WHAT TO WORK ON
The entries below contain a stretch that opens with the line containing "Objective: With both" and closes with the line containing "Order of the"; set down that stretch exactly, both ends included, and nothing else.

[Stored entries]
◆ ◆ ◆ ◆ ◆
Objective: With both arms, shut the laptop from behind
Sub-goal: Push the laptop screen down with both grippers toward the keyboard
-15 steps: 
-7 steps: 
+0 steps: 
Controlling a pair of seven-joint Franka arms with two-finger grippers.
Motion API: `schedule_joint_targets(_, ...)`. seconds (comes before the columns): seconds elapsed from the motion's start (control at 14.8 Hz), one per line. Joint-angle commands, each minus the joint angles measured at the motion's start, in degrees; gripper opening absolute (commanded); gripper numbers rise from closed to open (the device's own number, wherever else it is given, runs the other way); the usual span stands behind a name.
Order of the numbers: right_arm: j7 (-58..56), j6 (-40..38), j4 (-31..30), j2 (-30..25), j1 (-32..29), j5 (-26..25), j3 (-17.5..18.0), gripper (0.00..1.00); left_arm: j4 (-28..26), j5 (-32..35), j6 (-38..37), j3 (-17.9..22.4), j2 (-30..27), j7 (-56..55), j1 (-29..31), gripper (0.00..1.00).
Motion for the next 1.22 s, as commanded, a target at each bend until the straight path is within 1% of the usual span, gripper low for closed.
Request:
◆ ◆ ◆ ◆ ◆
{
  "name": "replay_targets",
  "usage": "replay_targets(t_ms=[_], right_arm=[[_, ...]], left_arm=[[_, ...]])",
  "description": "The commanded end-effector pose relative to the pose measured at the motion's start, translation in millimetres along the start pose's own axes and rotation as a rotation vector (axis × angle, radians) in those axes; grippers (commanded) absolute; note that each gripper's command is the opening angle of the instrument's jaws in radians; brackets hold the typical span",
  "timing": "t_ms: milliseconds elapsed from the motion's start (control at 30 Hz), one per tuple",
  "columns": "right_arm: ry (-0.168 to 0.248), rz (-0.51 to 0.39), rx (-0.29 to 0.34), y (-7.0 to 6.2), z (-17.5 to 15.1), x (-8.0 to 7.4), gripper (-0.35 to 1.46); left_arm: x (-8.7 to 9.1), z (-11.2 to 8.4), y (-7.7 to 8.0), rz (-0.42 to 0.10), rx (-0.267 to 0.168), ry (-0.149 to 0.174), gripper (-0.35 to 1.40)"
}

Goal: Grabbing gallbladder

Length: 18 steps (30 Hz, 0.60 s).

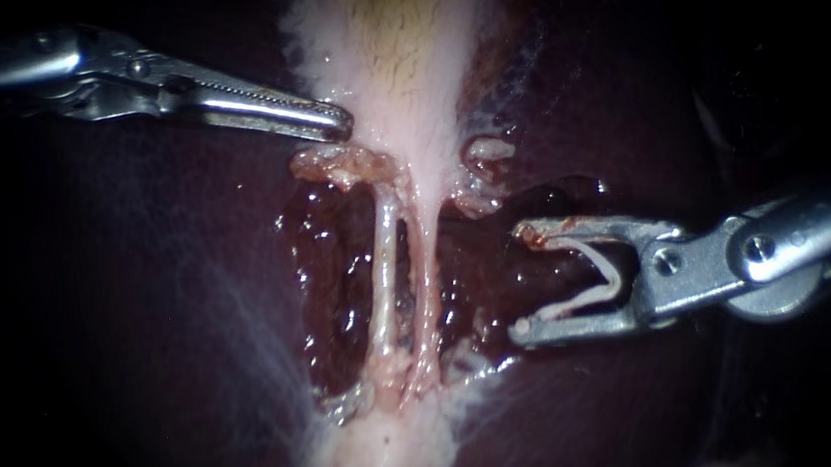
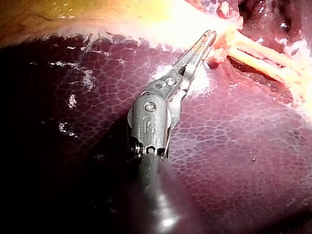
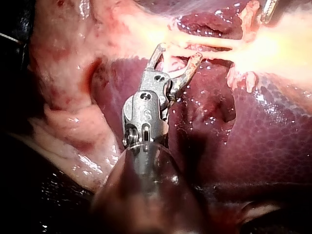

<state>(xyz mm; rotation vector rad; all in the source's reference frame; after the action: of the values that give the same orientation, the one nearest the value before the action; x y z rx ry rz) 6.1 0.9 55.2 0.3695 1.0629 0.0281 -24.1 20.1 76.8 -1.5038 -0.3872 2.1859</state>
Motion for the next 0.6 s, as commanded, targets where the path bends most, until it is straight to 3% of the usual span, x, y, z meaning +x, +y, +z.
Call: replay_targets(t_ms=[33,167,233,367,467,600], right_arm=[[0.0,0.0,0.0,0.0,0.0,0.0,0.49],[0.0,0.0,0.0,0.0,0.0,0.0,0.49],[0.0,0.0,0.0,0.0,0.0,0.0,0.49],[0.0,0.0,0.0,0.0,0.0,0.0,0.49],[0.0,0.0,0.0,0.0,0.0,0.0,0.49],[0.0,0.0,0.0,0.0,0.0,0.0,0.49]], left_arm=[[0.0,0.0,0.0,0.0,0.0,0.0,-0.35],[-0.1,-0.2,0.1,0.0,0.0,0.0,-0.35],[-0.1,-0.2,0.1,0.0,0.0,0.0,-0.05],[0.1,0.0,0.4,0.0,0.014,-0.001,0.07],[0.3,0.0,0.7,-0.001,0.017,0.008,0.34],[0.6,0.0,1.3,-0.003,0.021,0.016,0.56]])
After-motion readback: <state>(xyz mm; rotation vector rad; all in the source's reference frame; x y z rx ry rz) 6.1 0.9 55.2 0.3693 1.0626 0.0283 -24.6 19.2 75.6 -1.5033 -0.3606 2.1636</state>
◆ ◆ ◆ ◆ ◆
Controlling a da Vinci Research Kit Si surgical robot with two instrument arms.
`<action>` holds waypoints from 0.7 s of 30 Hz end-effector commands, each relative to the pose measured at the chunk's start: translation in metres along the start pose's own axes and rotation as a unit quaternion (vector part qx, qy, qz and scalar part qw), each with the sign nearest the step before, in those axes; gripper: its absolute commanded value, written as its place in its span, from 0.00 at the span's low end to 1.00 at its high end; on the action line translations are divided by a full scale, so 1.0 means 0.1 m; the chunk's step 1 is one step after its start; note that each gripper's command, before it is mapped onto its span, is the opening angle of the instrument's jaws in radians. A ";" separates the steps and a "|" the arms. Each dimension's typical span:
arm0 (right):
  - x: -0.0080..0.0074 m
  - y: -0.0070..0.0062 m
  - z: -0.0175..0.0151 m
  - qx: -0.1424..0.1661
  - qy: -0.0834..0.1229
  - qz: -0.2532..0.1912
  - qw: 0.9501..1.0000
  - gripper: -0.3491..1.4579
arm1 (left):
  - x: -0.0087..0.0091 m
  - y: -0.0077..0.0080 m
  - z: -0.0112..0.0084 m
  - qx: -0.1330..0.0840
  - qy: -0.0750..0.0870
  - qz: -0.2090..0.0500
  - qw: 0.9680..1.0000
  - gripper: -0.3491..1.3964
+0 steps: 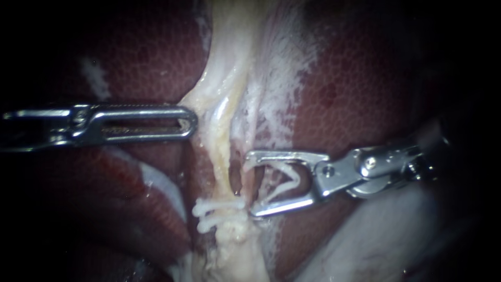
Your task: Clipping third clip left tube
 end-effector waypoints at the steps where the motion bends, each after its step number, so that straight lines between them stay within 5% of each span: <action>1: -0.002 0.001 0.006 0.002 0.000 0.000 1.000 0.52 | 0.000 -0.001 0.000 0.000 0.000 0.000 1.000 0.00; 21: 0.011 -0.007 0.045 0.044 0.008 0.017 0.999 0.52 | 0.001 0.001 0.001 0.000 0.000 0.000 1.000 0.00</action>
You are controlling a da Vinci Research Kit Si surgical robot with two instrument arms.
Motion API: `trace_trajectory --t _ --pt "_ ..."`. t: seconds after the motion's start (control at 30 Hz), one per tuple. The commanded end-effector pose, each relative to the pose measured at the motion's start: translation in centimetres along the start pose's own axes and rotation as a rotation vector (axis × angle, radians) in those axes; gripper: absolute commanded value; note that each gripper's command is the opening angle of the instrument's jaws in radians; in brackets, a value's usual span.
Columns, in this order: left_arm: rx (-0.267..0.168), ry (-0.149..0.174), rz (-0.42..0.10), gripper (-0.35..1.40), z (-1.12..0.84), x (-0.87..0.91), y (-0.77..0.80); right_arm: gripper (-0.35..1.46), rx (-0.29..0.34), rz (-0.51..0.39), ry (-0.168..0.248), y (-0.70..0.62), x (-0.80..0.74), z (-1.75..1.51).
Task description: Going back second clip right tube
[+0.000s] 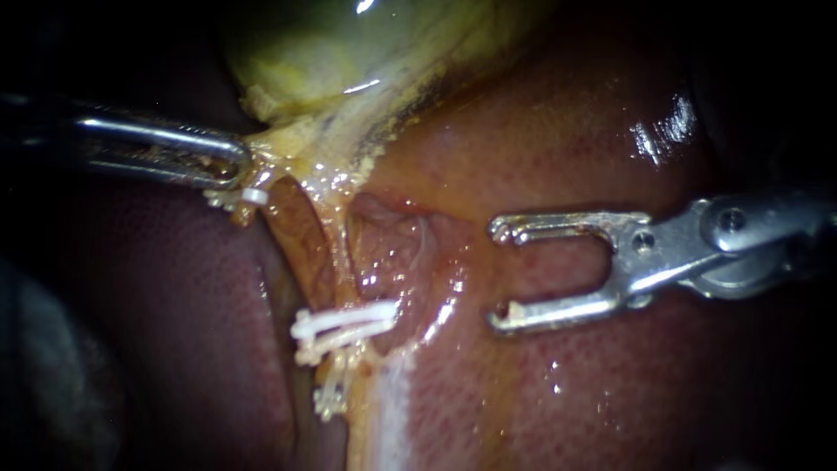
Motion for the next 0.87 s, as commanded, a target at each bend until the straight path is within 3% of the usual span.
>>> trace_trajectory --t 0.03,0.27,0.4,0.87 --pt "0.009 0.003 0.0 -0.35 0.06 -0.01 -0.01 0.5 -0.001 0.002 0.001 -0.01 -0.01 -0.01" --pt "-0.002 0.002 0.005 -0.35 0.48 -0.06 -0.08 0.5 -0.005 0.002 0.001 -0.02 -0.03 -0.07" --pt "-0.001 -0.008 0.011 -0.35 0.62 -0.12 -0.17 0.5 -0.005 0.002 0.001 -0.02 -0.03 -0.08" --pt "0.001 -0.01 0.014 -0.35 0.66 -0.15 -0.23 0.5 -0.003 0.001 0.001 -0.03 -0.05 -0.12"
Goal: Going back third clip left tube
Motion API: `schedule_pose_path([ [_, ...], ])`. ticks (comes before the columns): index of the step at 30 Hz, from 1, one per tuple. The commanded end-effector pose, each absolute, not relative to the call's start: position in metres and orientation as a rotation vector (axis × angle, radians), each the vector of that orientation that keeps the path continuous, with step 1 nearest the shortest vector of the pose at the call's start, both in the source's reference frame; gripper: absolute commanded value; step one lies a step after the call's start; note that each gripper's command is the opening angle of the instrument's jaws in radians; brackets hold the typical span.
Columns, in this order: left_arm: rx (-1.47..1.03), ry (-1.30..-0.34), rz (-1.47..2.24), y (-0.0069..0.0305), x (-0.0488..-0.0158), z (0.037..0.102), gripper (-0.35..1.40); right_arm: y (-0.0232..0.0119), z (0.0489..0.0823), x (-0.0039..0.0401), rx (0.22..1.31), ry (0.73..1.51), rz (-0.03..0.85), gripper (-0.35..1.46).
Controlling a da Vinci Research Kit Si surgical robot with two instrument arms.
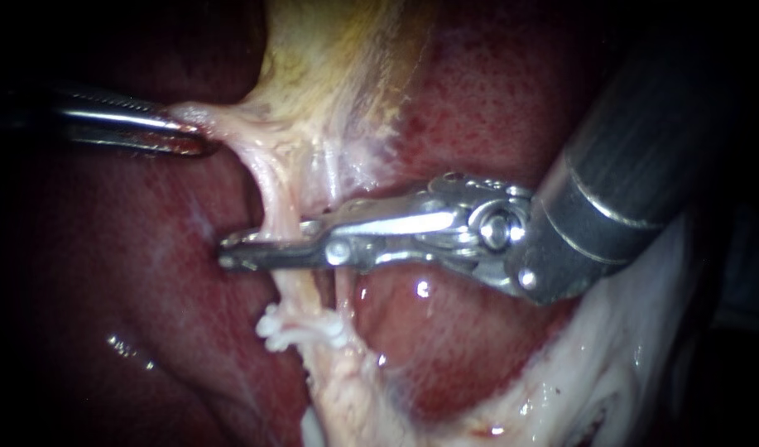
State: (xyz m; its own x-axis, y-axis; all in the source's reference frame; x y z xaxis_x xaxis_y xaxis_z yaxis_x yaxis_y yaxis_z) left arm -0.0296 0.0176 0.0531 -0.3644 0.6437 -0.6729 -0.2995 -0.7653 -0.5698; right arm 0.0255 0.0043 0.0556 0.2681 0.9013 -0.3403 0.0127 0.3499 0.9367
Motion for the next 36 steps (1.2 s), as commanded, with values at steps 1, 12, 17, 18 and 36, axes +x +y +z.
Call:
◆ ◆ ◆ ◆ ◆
RESULT FOR THIS EXERCISE
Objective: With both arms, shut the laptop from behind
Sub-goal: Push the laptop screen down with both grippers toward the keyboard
-15 steps: 
-7 steps: 
+0 steps: 
Controlling a pair of seven-joint Franka arms with two-finger grippers.
Motion API: `schedule_joint_targets(_, ...)`. seconds (comes before the columns): seconds elapsed from the motion's start (control at 14.8 Hz), one per line. Joint-angle commands, each minus the joint angles measured at the motion's start, in degrees; gripper opening absolute (commanded); gripper numbers rise from closed to open (the device's own number, wherever else it is given, runs the other way); the usual span stands behind a name.
Order of the numbers: right_arm: j7 (-58..56), j6 (-40..38), j4 (-31..30), j2 (-30..25), j1 (-32..29), j5 (-26..25), j3 (-17.5..18.0), gripper (0.00..1.00); left_arm: j4 (-28..26), j5 (-32..35), j6 (-38..37), j3 (-17.9..22.4), j2 (-30..27), j7 (-56..55), j1 (-29..31), gripper (0.00..1.00).

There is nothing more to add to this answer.